Work order: When you reach the line containing "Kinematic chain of" in the records below, start copying exactly, and stop once you have copied the line containing "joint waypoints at".

Collected data entries
● ● ● ●

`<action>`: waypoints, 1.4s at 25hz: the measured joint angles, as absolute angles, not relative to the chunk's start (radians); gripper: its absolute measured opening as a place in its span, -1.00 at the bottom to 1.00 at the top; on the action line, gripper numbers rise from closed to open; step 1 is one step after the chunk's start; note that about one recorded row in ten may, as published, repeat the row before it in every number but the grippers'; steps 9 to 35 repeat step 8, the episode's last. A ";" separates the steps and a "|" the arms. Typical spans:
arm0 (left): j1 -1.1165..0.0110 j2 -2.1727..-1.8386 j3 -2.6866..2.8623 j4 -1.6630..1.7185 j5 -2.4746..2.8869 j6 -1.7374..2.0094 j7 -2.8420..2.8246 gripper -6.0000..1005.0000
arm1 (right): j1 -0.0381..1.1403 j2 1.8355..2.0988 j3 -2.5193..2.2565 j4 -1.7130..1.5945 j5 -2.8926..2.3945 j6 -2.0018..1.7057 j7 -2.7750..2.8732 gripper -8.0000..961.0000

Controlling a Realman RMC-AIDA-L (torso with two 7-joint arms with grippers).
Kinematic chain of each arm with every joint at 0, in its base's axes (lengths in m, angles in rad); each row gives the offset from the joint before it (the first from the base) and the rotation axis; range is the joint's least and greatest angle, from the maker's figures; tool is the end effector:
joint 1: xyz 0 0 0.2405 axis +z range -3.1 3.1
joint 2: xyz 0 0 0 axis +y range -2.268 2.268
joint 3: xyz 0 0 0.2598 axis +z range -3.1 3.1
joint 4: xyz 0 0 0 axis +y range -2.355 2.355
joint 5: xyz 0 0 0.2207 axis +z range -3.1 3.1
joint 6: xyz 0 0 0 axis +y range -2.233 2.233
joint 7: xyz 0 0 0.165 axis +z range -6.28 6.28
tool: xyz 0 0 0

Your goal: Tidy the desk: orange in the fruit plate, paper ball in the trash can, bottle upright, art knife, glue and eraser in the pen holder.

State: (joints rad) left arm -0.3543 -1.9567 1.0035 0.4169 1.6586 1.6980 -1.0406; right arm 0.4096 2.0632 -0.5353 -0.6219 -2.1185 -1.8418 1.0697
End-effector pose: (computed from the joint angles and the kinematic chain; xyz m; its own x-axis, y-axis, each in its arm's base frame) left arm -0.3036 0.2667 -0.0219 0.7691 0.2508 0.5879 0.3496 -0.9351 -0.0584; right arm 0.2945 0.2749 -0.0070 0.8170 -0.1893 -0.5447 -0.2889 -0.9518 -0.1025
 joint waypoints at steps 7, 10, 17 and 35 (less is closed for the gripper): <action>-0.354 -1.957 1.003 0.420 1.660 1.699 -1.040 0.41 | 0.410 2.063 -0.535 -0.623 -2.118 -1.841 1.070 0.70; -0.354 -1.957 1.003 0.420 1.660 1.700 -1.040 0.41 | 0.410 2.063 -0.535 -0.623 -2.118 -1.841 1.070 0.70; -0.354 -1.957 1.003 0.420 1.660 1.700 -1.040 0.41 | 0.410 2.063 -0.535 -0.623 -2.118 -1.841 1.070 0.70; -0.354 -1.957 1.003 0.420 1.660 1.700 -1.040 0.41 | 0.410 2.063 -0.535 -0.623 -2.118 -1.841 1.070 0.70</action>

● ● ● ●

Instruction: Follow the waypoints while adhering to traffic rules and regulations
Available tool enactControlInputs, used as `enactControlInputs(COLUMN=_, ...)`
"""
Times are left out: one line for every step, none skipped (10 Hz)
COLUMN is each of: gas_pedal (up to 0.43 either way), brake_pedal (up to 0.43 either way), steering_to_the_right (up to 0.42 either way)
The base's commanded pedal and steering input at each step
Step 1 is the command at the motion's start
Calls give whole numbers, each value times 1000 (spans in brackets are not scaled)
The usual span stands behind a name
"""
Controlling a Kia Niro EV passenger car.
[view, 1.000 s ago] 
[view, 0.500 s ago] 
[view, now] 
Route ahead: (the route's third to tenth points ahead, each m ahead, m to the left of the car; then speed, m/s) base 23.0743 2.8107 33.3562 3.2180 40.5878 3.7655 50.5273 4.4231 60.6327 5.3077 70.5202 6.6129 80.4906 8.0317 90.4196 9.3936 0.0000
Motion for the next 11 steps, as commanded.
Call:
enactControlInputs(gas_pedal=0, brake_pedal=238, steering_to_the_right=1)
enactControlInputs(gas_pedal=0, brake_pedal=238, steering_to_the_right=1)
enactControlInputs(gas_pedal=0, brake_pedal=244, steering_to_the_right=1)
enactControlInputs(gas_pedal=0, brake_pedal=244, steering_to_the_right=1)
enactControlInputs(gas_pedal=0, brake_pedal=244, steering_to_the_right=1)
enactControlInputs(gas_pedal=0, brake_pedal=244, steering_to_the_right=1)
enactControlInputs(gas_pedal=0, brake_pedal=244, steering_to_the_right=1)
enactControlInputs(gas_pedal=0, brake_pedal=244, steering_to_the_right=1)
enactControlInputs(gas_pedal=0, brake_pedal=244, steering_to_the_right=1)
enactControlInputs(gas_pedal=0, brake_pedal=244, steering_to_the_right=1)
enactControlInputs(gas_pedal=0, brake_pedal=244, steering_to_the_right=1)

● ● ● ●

Solution to this task:
Kinematic chain of each arm with every joint at 0, in its base's axes (lengths in m, angles in rad); each row gives the offset from the joint before it (the first from the base) and the rotation axis; range is the joint's least and greatest angle, from the maker's figures; tool is the end effector:
joint 1: xyz 0 0 0.2405 axis +z range -3.1 3.1
joint 2: xyz 0 0 0 axis +y range -2.268 2.268
joint 3: xyz 0 0 0.2598 axis +z range -3.1 3.1
joint 4: xyz 0 0 0 axis +y range -2.355 2.355
joint 5: xyz 0 0 0.2207 axis +z range -3.1 3.1
joint 6: xyz 0 0 0 axis +y range -2.233 2.233
joint 7: xyz 0 0 0.165 axis +z range -6.28 6.28
tool: xyz 0 0 0

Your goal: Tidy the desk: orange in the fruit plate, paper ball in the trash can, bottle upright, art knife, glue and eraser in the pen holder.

State: (joints rad) left arm -0.3543 -1.9567 1.0035 0.4169 1.6586 1.6980 -1.0406; right arm 0.4096 2.0632 -0.5353 -0.6219 -2.1185 -1.8418 1.0697
End-effector pose: (computed from the joint angles and the kinematic chain; xyz m; its own x-axis, y-axis, each in its arm's base frame) left arm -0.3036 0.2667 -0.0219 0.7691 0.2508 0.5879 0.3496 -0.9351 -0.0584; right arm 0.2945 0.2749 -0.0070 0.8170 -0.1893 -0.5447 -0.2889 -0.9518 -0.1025
 joint waypoints at steps 7, 10, 17 and 35 (less is closed for the gripper): <action>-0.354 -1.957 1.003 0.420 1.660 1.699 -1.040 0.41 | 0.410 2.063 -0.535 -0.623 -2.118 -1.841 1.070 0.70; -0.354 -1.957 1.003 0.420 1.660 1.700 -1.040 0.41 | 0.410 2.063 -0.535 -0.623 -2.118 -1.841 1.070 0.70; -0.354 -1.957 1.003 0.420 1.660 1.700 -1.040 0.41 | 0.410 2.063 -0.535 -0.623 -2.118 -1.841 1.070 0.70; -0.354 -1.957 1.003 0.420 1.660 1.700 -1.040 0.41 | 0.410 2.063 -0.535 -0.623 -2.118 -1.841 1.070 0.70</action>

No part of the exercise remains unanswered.